# Work to complete
Each line of the material below is to be given again exactly.
<<<<
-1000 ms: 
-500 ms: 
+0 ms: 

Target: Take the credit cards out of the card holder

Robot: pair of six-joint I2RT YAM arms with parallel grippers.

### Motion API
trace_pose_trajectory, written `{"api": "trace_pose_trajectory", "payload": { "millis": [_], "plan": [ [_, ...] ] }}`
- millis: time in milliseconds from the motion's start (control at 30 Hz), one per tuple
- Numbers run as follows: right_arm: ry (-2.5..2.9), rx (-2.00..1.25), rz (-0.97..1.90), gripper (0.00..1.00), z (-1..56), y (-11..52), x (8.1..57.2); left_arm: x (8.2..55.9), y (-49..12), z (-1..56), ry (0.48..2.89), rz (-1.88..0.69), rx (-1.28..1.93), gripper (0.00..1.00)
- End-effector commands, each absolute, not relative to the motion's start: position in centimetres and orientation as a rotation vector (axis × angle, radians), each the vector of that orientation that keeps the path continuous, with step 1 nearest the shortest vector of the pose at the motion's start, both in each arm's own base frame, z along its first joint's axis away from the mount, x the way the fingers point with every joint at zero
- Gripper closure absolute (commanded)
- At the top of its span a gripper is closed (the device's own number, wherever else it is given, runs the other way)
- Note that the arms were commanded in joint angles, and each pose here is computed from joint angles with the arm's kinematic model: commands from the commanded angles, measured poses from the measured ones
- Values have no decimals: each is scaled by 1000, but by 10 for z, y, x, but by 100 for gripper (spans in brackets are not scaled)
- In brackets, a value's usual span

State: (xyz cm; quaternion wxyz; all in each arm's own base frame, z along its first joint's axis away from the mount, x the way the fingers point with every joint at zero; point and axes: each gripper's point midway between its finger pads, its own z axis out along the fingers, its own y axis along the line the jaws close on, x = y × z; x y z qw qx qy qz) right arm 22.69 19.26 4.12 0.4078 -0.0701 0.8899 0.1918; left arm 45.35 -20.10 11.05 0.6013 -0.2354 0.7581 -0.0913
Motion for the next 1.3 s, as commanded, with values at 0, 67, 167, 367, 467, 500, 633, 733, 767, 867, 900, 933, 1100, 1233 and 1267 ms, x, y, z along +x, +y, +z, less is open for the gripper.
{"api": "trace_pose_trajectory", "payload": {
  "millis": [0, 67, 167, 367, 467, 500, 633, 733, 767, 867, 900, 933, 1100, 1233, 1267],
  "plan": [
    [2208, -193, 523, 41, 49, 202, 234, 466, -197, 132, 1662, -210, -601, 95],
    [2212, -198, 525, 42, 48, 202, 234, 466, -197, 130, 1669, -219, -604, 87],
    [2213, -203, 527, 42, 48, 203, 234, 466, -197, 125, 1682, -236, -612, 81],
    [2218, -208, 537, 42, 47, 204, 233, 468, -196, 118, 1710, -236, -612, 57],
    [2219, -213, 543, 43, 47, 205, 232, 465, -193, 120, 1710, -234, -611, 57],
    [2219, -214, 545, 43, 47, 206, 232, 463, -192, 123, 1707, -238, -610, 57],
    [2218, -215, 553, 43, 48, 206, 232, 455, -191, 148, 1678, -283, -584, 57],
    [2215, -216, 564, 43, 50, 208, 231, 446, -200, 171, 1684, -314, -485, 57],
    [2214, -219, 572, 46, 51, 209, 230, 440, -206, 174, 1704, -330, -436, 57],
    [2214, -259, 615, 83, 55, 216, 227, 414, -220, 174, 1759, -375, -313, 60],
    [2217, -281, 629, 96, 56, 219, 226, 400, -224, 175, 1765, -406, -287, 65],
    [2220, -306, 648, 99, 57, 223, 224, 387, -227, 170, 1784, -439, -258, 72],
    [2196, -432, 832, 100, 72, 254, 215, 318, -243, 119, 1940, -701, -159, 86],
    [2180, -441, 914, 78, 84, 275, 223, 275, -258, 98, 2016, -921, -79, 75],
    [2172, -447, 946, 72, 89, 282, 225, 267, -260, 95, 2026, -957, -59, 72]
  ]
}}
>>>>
# Task result
-1000 ms: 
-500 ms: 
+0 ms: 

Target: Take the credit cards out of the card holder

Robot: pair of six-joint I2RT YAM arms with parallel grippers.

### Motion API
trace_pose_trajectory, written `{"api": "trace_pose_trajectory", "payload": { "millis": [_], "plan": [ [_, ...] ] }}`
- millis: time in milliseconds from the motion's start (control at 30 Hz), one per tuple
- Numbers run as follows: right_arm: ry (-2.5..2.9), rx (-2.00..1.25), rz (-0.97..1.90), gripper (0.00..1.00), z (-1..56), y (-11..52), x (8.1..57.2); left_arm: x (8.2..55.9), y (-49..12), z (-1..56), ry (0.48..2.89), rz (-1.88..0.69), rx (-1.28..1.93), gripper (0.00..1.00)
- End-effector commands, each absolute, not relative to the motion's start: position in centimetres and orientation as a rotation vector (axis × angle, radians), each the vector of that orientation that keeps the path continuous, with step 1 nearest the shortest vector of the pose at the motion's start, both in each arm's own base frame, z along its first joint's axis away from the mount, x the way the fingers point with every joint at zero
- Gripper closure absolute (commanded)
- At the top of its span a gripper is closed (the device's own number, wherever else it is given, runs the other way)
- Note that the arms were commanded in joint angles, and each pose here is computed from joint angles with the arm's kinematic model: commands from the commanded angles, measured poses from the measured ones
- Values have no decimals: each is scaled by 1000, but by 10 for z, y, x, but by 100 for gripper (spans in brackets are not scaled)
- In brackets, a value's usual span

State: (xyz cm; quaternion wxyz; all in each arm's own base frame, z along its first joint's axis away from the mount, x the way the fingers point with every joint at zero; point and axes: each gripper's point midway between its finger pads, its own z axis out along the fingers, its own y axis along the line the jaws close on, x = y × z; x y z qw qx qy qz) right arm 22.69 19.26 4.12 0.4078 -0.0701 0.8899 0.1918; left arm 45.35 -20.10 11.05 0.6013 -0.2354 0.7581 -0.0913
Motion for the next 1.3 s, as commanded, with values at 0, 67, 167, 367, 467, 500, 633, 733, 767, 867, 900, 933, 1100, 1233 and 1267 ms, x, y, z along +x, +y, +z, less is open for the gripper.
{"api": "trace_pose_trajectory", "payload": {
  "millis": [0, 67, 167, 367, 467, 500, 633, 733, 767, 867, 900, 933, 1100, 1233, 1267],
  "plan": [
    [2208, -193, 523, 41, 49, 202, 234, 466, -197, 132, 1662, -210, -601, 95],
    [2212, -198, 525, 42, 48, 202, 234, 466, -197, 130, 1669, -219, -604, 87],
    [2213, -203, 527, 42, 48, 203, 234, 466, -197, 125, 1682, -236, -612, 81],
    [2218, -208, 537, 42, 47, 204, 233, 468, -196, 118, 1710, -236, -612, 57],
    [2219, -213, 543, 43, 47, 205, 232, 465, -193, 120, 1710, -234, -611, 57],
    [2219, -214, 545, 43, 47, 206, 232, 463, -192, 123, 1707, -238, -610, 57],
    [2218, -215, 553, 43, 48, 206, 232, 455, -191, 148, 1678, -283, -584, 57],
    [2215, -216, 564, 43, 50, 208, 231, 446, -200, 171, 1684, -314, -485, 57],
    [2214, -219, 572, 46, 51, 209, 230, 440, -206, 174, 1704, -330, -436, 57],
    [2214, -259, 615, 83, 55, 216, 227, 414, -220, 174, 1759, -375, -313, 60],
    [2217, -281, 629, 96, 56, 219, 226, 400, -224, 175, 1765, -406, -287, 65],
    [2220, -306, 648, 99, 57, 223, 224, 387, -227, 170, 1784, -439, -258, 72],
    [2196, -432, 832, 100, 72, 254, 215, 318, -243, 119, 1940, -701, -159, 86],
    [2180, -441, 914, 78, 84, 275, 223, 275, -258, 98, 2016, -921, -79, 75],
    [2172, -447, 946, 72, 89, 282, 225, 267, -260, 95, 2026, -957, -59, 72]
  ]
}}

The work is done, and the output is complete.